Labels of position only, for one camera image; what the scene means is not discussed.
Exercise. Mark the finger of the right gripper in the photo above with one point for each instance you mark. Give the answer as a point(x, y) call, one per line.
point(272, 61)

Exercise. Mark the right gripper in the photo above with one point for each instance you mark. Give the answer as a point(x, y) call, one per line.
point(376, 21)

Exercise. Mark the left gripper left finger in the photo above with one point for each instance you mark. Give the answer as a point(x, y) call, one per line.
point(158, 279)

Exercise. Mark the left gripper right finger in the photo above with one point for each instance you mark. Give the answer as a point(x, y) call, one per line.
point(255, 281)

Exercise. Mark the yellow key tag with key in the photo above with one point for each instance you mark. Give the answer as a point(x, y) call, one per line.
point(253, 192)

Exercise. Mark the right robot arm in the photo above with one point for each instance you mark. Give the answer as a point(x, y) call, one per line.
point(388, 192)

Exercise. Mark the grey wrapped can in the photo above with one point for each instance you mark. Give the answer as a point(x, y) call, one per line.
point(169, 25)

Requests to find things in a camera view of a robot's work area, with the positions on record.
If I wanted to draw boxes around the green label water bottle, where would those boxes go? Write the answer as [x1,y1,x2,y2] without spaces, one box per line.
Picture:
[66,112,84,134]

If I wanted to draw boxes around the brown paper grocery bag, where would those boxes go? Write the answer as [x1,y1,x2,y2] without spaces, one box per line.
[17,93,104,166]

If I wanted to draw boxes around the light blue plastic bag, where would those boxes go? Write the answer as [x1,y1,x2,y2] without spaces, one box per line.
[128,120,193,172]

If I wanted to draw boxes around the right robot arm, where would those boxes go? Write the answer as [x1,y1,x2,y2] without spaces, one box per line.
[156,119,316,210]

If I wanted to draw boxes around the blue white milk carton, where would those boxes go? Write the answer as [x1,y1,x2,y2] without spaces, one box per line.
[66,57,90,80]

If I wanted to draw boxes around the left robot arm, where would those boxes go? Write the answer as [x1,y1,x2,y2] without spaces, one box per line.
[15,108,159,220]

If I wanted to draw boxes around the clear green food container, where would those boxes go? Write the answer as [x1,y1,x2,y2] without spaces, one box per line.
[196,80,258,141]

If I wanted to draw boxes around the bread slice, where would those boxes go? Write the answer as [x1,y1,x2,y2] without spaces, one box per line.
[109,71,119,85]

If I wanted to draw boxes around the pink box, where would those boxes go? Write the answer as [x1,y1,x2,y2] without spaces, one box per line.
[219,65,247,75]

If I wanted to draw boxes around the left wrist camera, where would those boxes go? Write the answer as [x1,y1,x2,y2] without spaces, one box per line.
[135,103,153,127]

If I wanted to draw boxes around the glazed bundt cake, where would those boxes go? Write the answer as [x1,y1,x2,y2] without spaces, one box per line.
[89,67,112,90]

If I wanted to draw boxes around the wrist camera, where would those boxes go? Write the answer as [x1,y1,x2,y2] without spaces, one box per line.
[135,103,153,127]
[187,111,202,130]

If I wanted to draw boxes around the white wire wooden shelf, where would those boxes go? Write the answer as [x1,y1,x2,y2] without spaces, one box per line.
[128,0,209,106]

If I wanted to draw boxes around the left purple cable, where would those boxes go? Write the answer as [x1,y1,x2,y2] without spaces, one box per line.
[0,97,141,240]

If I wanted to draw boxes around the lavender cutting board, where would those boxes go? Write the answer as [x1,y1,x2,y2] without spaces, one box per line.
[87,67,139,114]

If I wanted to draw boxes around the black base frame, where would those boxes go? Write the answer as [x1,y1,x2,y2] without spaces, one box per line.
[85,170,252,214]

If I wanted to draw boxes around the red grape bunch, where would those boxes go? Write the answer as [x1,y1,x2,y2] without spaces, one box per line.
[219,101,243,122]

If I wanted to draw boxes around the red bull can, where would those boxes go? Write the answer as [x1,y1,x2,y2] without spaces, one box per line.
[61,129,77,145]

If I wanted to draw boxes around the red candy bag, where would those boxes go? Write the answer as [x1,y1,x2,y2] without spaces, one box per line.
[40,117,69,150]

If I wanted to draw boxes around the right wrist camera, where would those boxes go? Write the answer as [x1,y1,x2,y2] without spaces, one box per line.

★ ★ ★ ★ ★ ★ ★

Directions for this task:
The full set of records above must be retyped exactly.

Answer box:
Labels of position only, for one camera image; what the scene means is not discussed.
Exercise. Mark the finger of the right gripper in the photo above with one point for each instance you mark. Give the answer as a point(x, y) call, one per line.
point(272, 61)

Exercise. Mark the right gripper in the photo above with one point for each instance you mark. Give the answer as a point(x, y) call, one per line.
point(376, 21)

Exercise. Mark the left gripper left finger in the photo above with one point for each instance you mark. Give the answer as a point(x, y) call, one per line.
point(158, 279)

Exercise. Mark the left gripper right finger in the photo above with one point for each instance you mark. Give the answer as a point(x, y) call, one per line.
point(255, 281)

Exercise. Mark the yellow key tag with key in the photo above with one point for each instance you mark. Give the answer as a point(x, y) call, one per line.
point(253, 192)

Exercise. Mark the right robot arm in the photo above with one point for each instance you mark. Give the answer as a point(x, y) call, one per line.
point(388, 192)

Exercise. Mark the grey wrapped can in the photo above with one point for each instance you mark. Give the answer as a point(x, y) call, one per line.
point(169, 25)

Requests to find things in a camera view of a robot's work area, with the positions on record.
If I wanted to draw boxes around the green label water bottle, where would those boxes go? Write the answer as [x1,y1,x2,y2] without spaces, one box per line.
Picture:
[66,112,84,134]

If I wanted to draw boxes around the brown paper grocery bag, where would those boxes go? Write the answer as [x1,y1,x2,y2] without spaces, one box per line.
[17,93,104,166]

If I wanted to draw boxes around the light blue plastic bag, where would those boxes go? Write the answer as [x1,y1,x2,y2] without spaces, one box per line.
[128,120,193,172]

If I wanted to draw boxes around the right robot arm, where would those boxes go? Write the answer as [x1,y1,x2,y2] without spaces, one box per line.
[156,119,316,210]

If I wanted to draw boxes around the blue white milk carton, where would those boxes go? Write the answer as [x1,y1,x2,y2] without spaces, one box per line.
[66,57,90,80]

If I wanted to draw boxes around the left robot arm, where would those boxes go? Write the answer as [x1,y1,x2,y2] without spaces, one box per line.
[15,108,159,220]

If I wanted to draw boxes around the clear green food container, where would those boxes go? Write the answer as [x1,y1,x2,y2] without spaces, one box per line.
[196,80,258,141]

If I wanted to draw boxes around the bread slice, where would those boxes go? Write the answer as [x1,y1,x2,y2] without spaces, one box per line.
[109,71,119,85]

If I wanted to draw boxes around the pink box, where would those boxes go? Write the answer as [x1,y1,x2,y2] without spaces, one box per line.
[219,65,247,75]

If I wanted to draw boxes around the left wrist camera, where would those boxes go? Write the answer as [x1,y1,x2,y2] without spaces, one box per line.
[135,103,153,127]

If I wanted to draw boxes around the glazed bundt cake, where would those boxes go? Write the answer as [x1,y1,x2,y2] without spaces, one box per line.
[89,67,112,90]

If I wanted to draw boxes around the wrist camera, where would those boxes go? Write the answer as [x1,y1,x2,y2] without spaces, one box per line.
[135,103,153,127]
[187,111,202,130]

If I wanted to draw boxes around the white wire wooden shelf, where would those boxes go? Write the answer as [x1,y1,x2,y2] without spaces, one box per line.
[128,0,209,106]

If I wanted to draw boxes around the left purple cable, where would those boxes go? Write the answer as [x1,y1,x2,y2] without spaces, one box per line.
[0,97,141,240]

If I wanted to draw boxes around the lavender cutting board, where would those boxes go? Write the answer as [x1,y1,x2,y2] without spaces, one box per line.
[87,67,139,114]

If I wanted to draw boxes around the black base frame, where would those boxes go? Write the answer as [x1,y1,x2,y2] without spaces, one box per line.
[85,170,252,214]

If I wanted to draw boxes around the red grape bunch, where would those boxes go? Write the answer as [x1,y1,x2,y2] without spaces, one box per line.
[219,101,243,122]

If I wanted to draw boxes around the red bull can, where would those boxes go? Write the answer as [x1,y1,x2,y2] without spaces, one box per line.
[61,129,77,145]

If I wanted to draw boxes around the red candy bag, where would those boxes go? Write the answer as [x1,y1,x2,y2] without spaces, one box per line.
[40,117,69,150]

If I wanted to draw boxes around the right wrist camera, where would those boxes go? Write the answer as [x1,y1,x2,y2] without spaces, one box per line.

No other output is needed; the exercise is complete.